#### [EXERCISE]
All lines from the one with "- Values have" through the final line of the records below must be written out exactly, with no other text.

Excerpts from a dataset
──────

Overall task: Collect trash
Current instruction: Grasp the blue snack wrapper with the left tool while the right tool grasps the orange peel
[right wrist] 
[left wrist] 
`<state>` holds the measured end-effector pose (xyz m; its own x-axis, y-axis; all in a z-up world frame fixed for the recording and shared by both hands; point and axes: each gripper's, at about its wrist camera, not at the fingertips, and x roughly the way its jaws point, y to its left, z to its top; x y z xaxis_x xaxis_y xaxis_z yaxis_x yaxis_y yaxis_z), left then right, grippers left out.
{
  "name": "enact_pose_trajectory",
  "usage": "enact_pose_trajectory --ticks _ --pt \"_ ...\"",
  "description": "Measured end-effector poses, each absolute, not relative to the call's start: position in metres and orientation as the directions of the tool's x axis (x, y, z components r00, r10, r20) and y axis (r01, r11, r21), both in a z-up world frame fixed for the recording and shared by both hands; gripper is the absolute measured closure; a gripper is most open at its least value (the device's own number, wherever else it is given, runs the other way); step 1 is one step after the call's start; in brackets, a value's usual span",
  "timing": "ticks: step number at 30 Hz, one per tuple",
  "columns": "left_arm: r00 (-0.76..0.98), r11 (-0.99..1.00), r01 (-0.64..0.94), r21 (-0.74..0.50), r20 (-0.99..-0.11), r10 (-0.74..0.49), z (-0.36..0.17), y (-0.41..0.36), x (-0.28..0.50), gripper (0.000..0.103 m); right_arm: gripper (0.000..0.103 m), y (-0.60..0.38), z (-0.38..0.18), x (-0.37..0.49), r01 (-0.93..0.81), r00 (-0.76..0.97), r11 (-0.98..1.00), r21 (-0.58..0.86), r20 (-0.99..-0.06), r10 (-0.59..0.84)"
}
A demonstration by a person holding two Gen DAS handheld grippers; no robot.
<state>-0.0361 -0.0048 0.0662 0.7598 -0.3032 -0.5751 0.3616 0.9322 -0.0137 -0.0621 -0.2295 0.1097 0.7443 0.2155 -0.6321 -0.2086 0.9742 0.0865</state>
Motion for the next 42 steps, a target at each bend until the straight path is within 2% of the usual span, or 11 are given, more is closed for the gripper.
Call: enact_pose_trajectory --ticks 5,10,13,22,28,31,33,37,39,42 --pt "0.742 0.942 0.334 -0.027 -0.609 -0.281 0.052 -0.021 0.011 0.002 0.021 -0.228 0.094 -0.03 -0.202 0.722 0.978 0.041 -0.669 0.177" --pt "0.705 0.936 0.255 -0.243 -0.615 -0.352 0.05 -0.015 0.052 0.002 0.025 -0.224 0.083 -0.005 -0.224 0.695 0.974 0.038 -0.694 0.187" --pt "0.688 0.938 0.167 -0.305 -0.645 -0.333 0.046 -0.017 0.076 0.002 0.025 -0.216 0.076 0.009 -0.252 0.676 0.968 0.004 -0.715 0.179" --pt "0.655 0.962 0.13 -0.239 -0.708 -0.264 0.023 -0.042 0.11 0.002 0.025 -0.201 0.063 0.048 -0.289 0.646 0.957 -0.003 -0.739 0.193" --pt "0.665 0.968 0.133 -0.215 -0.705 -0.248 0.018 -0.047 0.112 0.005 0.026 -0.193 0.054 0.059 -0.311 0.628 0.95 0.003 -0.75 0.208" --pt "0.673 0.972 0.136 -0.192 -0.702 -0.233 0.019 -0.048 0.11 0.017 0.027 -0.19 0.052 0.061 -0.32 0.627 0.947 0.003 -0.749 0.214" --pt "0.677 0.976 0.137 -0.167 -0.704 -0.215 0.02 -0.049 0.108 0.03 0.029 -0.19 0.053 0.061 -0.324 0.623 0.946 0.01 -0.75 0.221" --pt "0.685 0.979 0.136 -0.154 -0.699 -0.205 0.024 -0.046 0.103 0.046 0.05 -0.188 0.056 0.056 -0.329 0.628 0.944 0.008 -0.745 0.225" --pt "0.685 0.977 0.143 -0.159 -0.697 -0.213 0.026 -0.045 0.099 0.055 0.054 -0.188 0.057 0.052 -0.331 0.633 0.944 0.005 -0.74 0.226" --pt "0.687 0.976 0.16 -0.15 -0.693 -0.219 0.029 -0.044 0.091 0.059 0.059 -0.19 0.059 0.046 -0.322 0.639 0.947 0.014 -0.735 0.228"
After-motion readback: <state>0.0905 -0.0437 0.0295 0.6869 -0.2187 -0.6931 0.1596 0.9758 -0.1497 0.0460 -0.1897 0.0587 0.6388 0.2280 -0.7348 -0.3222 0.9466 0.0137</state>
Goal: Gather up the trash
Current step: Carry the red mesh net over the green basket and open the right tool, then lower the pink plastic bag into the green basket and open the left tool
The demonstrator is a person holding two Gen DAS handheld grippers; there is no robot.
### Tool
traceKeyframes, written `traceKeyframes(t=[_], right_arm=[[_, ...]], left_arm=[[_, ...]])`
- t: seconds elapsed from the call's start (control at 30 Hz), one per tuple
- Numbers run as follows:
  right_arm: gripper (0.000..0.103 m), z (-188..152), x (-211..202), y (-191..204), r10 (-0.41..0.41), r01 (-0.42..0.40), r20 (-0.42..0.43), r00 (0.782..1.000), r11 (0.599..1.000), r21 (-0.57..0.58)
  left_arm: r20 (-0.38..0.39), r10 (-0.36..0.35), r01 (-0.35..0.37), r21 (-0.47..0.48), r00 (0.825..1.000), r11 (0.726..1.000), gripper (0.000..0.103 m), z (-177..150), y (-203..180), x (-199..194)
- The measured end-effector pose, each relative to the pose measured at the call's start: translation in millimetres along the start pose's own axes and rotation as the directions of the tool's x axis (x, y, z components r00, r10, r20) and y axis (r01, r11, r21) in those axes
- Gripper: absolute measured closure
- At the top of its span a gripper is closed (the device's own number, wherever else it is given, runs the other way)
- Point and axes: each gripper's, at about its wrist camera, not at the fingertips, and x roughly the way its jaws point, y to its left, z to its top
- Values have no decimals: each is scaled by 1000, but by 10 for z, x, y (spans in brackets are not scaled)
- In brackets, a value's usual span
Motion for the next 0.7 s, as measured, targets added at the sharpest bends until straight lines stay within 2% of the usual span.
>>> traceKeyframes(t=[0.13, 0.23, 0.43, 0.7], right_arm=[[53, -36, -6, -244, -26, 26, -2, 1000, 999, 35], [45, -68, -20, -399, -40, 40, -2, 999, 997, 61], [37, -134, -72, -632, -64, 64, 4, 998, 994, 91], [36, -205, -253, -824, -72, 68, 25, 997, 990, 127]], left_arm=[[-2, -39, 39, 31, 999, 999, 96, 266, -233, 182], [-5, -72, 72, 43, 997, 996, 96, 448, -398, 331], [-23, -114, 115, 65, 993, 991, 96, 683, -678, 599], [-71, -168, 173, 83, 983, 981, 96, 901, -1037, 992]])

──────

#### [RESULT OF THIS TASK]
- Values have no decimals: each is scaled by 1000, but by 10 for z, x, y (spans in brackets are not scaled)
- In brackets, a value's usual span
Motion for the next 0.7 s, as measured, targets added at the sharpest bends until straight lines stay within 2% of the usual span.
>>> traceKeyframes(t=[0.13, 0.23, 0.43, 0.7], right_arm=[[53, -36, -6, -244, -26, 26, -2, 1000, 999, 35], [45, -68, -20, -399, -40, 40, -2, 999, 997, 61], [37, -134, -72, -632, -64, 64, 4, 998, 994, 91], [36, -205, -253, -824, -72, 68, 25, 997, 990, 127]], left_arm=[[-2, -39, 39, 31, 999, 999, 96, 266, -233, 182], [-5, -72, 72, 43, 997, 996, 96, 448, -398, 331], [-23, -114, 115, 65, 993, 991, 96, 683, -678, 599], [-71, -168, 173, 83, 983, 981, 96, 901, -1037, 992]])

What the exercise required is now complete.